JACKSON, Miss. (AP) — The namesake of the University of Mississippi’s journalism school apologized Thursday for his Facebook that had photos of two black women in short dresses and suggested that the women exemplify problems that cause real estate values to fall.
University officials said they were considering removing Ed Meek’s name from the journalism school. And, one of the women who was put in Meek’s post without her knowledge said the post “reeks of racist ideology as well as misogyny.”
Mahogany Jordan of Memphis, Tennessee, is studying computer science at the university in Oxford, Mississippi. In an article Thursday on the website of the student newspaper, The Daily Mississippian, Jordan said she dressed up and had fun with friends after a Saturday football game at Ole Miss. She said she received multiple notifications Wednesday that Meek used her photo on Facebook.
Meek led Ole Miss public relations for 37 years starting in 1964.
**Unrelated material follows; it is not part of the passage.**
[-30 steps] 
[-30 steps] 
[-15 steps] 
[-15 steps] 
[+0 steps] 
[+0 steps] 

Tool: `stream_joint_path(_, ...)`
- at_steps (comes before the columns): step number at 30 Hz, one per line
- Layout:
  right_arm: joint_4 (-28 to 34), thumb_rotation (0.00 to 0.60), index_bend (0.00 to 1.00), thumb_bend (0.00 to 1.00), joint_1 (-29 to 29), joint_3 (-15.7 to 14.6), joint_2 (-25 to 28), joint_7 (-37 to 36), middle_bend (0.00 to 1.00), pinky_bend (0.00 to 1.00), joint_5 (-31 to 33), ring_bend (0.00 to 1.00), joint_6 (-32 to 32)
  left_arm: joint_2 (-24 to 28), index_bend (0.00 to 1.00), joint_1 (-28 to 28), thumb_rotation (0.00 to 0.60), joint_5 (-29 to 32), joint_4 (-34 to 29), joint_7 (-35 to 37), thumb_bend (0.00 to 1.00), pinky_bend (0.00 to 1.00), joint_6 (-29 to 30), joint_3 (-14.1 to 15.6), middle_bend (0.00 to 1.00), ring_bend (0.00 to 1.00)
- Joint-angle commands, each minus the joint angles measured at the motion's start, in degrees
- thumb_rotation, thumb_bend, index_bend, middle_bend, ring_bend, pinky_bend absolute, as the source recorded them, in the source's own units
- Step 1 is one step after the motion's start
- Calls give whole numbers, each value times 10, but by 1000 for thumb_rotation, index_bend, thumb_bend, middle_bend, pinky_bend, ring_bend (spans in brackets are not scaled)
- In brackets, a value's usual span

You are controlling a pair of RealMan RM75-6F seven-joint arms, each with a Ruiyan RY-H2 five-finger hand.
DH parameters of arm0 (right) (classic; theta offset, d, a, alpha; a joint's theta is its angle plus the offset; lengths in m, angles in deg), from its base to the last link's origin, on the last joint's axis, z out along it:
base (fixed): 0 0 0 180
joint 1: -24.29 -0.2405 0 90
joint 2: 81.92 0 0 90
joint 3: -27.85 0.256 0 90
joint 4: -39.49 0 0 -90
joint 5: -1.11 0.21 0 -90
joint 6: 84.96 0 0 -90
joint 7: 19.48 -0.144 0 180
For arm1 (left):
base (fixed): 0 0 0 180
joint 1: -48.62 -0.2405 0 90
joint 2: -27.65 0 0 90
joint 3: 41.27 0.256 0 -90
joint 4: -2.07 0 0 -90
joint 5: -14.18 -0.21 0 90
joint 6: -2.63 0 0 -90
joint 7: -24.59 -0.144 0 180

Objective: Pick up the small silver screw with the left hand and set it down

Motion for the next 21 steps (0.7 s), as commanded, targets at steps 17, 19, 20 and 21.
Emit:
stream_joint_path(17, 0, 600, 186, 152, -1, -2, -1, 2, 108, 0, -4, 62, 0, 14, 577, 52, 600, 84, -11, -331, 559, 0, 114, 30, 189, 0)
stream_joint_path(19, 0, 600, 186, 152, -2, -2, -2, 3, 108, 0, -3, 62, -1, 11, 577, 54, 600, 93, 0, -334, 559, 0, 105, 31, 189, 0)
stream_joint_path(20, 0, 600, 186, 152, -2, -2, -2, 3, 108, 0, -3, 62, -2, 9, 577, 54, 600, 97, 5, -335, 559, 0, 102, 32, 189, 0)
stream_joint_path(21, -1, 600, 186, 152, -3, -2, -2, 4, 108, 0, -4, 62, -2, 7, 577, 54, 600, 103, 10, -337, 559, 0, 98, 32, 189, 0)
On Wednesday, he posted photos of two young black women without using their names, saying the pictures were taken on the town square in Oxford “at 2 a.m. after a ballgame.” Meek wrote: “A 3 percent decline in enrollment is nothing compared to what we will see if this continues … and real estate values will plummet as will tax revenues. We all share in the responsibility to protect the values we hold dear that have made Oxford and Ole Miss known nationally.”
Jordan wrote that Meek failed to criticize people who were fighting on campus or in a local bar or harassing LGBT people.
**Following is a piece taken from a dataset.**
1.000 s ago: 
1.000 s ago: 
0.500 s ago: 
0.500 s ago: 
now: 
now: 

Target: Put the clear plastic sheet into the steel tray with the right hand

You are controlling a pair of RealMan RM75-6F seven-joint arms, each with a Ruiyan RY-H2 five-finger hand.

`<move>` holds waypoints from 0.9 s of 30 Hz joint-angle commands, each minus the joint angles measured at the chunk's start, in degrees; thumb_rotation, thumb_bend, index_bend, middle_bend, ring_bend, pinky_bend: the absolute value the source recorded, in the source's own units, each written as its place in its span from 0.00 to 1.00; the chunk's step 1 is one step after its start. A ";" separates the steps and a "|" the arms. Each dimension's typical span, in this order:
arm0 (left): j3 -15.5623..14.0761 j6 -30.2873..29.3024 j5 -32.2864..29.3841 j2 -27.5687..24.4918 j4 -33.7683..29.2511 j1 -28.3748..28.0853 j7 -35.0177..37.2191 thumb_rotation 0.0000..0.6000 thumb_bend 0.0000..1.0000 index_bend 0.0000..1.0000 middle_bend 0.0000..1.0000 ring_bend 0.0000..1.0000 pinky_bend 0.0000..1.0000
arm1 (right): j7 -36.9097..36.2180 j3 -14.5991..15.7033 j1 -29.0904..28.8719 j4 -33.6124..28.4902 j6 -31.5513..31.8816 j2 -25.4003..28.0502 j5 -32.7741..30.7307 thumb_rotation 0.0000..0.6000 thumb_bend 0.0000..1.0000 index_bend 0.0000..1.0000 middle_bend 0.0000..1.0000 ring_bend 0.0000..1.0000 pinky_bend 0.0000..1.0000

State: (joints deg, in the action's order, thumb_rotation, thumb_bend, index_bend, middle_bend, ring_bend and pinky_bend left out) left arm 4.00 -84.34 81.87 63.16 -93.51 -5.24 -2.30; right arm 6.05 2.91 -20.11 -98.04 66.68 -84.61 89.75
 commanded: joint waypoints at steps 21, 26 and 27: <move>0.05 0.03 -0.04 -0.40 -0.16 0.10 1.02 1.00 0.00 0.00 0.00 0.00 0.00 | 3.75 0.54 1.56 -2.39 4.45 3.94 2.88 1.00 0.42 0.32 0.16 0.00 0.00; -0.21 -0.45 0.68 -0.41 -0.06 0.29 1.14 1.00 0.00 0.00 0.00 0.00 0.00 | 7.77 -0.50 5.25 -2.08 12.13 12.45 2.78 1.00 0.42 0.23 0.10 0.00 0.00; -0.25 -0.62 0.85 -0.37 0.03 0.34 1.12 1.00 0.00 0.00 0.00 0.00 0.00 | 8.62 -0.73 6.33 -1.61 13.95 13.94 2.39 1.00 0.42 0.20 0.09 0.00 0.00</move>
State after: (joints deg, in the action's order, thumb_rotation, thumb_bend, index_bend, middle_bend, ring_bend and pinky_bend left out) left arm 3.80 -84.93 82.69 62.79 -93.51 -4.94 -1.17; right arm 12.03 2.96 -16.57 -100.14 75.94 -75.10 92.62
“As for Ed Meek: one should never use the physical appearance of a person as a measurement of their morality,” Jordan wrote. “I don’t need your apology. In fact, I don’t need anything from the reciprocal guilt you feel after being called out for what you are. The two things that automatically put me at a disadvantage in our society, you’ll never completely understand.”
Ole Miss Chancellor Jeffrey Vitter called on Meek to apologize.
“While we all want to ensure a safe, family-friendly environment at the university and in Oxford, I must condemn the tone and content of Ed Meek’s post,” Vitter wrote on Facebook. “The photos in his post suggest an unjustified racial overtone that is highly offensive.”
Meek subsequently deleted his own post and wrote a new one late Wednesday: “I apologize to those offended by my post. My intent was to point out we have a problem in The Grove and on the Oxford Square.”
The Grove on the Ole Miss campus is a gathering spot for elaborate tailgate parties before football games.
The university’s Black Student Union said Meek’s original post implies African-American women cause real estate values to drop. “His statement has clear racial undertones that must be addressed,” the group said in a statement posted to Twitter.
Meek led Ole Miss public relations for 37 years, starting in 1964. A petition seeks to remove his name from the journalism school, which was named for him after he and his wife donated $5.3 million in 2009.
The university has struggled for decades to deal with its own history of troubled race relations. White mobs rioted on campus in the autumn of 1962 as James Meredith became the first black student to enroll at Ole Miss; military troops were called in and Meredith was escorted by federal marshals.
Mississippi’s population is about 38 percent black, and black students made up 12.7 percent of the Ole Miss enrollment in 2017. Current figures are not yet available.
In an effort to promote racial diversity in recent years, the school renamed a street that had been called Confederate Drive and installed plaques to provide historical background, including on a Confederate soldier statue that has stood for generations in a prominent spot on campus
In July 2017, the university announced it would put up signs acknowledging that some buildings on campus were built with slave labor. The university also announced then that it would remove the name of James K. Vardaman from a building. Vardaman, a white supremacist, was Mississippi’s governor from 1904 to 1908 and a U.S. senator from 1913 to 1919.